[Aim of the exercise]
Whenever a picture appears in the data, skip it and write out all other material exactly.

[Dataset section]
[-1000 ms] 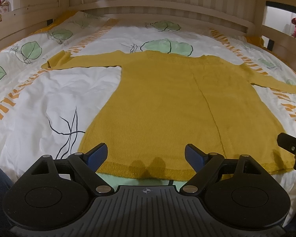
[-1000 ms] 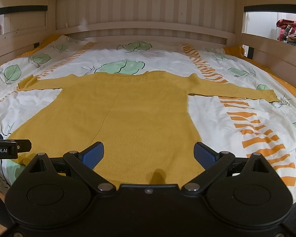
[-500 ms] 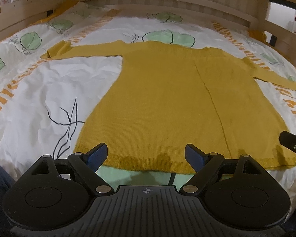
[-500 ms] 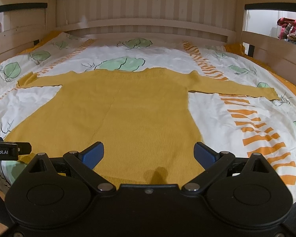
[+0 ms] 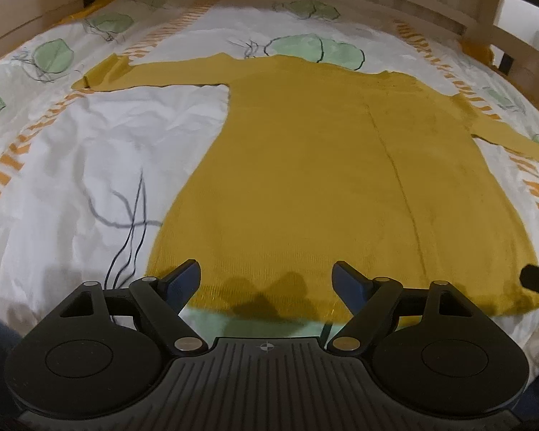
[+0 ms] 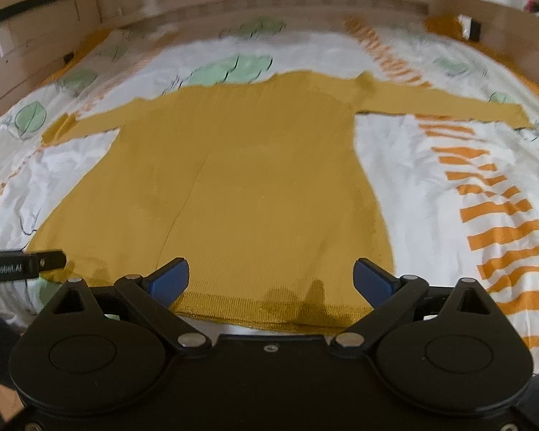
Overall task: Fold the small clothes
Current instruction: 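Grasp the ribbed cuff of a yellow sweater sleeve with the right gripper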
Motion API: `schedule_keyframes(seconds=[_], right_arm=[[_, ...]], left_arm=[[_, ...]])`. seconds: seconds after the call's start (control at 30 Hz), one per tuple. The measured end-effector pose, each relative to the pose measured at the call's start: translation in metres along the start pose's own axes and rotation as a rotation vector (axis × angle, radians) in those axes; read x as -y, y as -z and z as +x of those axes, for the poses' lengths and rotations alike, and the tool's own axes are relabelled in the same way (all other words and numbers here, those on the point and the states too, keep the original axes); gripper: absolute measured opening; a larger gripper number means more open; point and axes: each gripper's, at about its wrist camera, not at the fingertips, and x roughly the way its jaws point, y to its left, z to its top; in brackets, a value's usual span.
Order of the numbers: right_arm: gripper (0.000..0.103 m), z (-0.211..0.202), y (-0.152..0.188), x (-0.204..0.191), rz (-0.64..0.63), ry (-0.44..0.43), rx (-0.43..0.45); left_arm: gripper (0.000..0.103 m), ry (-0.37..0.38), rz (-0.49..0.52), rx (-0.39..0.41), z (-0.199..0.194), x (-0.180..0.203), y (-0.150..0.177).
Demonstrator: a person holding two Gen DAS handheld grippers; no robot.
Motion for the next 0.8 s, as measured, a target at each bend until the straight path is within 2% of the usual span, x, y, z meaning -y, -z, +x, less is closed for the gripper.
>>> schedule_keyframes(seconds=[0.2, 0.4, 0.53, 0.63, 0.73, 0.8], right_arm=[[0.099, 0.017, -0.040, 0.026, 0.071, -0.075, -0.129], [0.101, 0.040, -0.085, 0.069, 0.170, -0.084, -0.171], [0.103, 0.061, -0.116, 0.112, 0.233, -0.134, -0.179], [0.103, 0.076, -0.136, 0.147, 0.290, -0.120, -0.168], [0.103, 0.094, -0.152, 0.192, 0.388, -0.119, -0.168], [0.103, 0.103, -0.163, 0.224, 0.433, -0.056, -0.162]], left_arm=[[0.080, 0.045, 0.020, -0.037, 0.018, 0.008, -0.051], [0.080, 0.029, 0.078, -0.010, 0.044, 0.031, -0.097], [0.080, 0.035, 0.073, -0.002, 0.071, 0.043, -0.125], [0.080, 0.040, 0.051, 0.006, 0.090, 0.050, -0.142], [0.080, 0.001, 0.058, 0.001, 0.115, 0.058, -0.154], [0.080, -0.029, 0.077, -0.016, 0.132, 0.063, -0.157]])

[Answer to this problem]
[-1000 ms] 
[-1000 ms] 
[-500 ms] 
[-500 ms] 
[+0 ms] 
[+0 ms] 
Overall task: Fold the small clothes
Current instruction: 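Grasp the ribbed cuff of a yellow sweater sleeve with the right gripper
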Motion API: `schedule_keyframes(seconds=[_], right_arm=[[_, ...]], left_arm=[[_, ...]])`. seconds: seconds after the call's start (control at 30 Hz), one per tuple. The measured end-effector pose, each relative to the pose measured at the call's start: translation in metres along the start pose's own axes and rotation as a rotation vector (axis × angle, radians) in those axes; read x as -y, y as -z and z as +x of those axes, for the poses' lengths and rotations alike, and the tool's own axes are relabelled in the same way (all other words and numbers here, those on the point and the states too, keep the original axes); gripper: absolute measured opening; a larger gripper number means more open; point and axes: each gripper's, at about its wrist camera, not at the fingertips, and x roughly the way its jaws point, y to its left, z to its top; in brackets, a value's usual span.
Order of the numbers: right_arm: gripper (0.000..0.103 m), z (-0.211..0.202), y (-0.152..0.188), x (-0.204..0.191), rz (-0.64..0.63), ry (-0.44..0.43), rx (-0.43..0.45); left_arm: gripper (0.000..0.103 m), ry (-0.37..0.38), rz (-0.49..0.52), rx (-0.39..0.41), z (-0.199..0.194), x (-0.180..0.203), y (-0.150..0.177).
Demonstrator: a person holding two Gen DAS handheld grippers; no robot.
Motion for the next 0.8 s, as measured, a target at each bend until the straight path is within 2% of the usual span, x, y, z meaning -y, -z, +x, less is closed for the gripper.
>>> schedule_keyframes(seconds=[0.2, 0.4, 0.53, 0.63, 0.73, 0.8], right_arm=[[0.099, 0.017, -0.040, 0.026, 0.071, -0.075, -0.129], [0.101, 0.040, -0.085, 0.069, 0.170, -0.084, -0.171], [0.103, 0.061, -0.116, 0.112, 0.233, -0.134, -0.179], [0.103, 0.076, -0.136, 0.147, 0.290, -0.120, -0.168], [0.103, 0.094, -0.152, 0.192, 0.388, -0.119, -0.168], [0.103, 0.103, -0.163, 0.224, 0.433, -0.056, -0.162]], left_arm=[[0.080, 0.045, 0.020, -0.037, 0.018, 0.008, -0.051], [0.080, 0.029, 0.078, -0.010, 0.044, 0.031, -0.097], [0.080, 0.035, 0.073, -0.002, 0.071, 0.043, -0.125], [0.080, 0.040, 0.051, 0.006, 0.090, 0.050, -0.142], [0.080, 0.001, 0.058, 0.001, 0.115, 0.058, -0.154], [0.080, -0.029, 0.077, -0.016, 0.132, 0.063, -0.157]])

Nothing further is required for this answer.